Chrome Web Store Link

Fluco Toolbox: Power Thesaurus Extension

Welcome to Fluco Toolbox, a series of posts that showcases potential edtech tools for the Fluvanna County classroom. Each post will discuss the tool, the type of problems it can help solve, and how it can be used in the classroom. If you’re a Fluvanna County staff member and want to learn more about using the tool in your own classroom, please schedule to see your ITRT and we will develop professional development based on your needs. If you’ve stumbled upon this post and you’re not part of the district, no worries! Feel free to use the information provided to jumpstart your own research.

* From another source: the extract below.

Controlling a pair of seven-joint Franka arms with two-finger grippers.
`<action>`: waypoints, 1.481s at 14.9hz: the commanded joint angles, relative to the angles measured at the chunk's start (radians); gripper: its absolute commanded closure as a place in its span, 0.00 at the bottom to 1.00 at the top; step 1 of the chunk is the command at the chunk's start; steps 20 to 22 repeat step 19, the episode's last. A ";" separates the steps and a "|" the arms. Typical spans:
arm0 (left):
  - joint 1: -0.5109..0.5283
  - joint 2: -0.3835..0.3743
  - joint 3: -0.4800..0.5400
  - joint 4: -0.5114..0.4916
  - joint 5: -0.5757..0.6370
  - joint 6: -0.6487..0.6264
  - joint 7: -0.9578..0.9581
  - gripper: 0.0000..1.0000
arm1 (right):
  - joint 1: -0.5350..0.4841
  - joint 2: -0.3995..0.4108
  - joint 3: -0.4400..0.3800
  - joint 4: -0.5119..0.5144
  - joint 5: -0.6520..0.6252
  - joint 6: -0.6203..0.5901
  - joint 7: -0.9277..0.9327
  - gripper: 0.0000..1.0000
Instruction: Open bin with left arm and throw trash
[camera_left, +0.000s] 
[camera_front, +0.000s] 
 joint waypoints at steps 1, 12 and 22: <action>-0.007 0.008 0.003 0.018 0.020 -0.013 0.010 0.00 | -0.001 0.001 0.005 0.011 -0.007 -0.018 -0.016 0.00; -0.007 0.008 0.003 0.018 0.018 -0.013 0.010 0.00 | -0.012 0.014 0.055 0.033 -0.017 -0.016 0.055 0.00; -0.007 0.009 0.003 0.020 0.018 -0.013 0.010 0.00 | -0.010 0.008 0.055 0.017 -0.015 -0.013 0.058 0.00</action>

Have you ever been browsing online and needed access to a thesaurus without all the bells and whistles, and without needing to go to a new webpage?

Today’s Fluco Toolbox tool is: Power Thesaurus

First, the basics:

Name: Power Thesaurus
URL: Link
Cost: FREE
Problem this tool solves: Quickly look at antonyms and synonyms while browsing online by simply selecting a word

Power Thesaurus is a very simple tool, but very handy. This particular website has created an extension for Google Chrome that allows the user to view synonyms and antonyms for a word while browsing online.

First, install the extension from the Chrome web store. Provide any necessary permissions for it to run. Once installed, it will appear as a blue P icon among the other installed extensions.

To use Power Thesaurus, simply select (or double click) a word. A sampling of synonyms and antonyms will appear. The user can change the settings by clicking the gear icon on the lower left of the pop-up. This small preview will not show every antonym and synonym, but it will tell how many of each there are. Click on the blue “View All” link to be taken to the website to see all of the results.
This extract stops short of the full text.